Given data:
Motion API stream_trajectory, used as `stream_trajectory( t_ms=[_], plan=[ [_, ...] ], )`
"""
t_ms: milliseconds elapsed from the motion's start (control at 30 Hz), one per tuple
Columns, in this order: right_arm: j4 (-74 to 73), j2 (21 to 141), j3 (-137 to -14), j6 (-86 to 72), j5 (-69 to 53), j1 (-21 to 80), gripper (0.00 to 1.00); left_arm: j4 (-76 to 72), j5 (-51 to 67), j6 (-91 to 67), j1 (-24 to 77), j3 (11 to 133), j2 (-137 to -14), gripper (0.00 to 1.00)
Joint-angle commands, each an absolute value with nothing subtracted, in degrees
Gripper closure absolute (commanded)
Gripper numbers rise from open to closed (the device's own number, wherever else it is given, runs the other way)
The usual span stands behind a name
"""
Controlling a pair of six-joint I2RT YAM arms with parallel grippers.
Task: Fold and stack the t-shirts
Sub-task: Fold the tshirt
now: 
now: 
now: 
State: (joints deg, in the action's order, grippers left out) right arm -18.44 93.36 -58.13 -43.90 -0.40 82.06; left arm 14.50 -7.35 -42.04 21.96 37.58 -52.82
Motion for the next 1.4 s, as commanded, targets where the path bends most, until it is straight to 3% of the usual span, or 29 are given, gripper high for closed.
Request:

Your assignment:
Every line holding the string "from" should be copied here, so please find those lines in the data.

Output for this task:
t_ms: milliseconds elapsed from the motion's start (control at 30 Hz), one per tuple
Gripper numbers rise from open to closed (the device's own number, wherever else it is given, runs the other way)

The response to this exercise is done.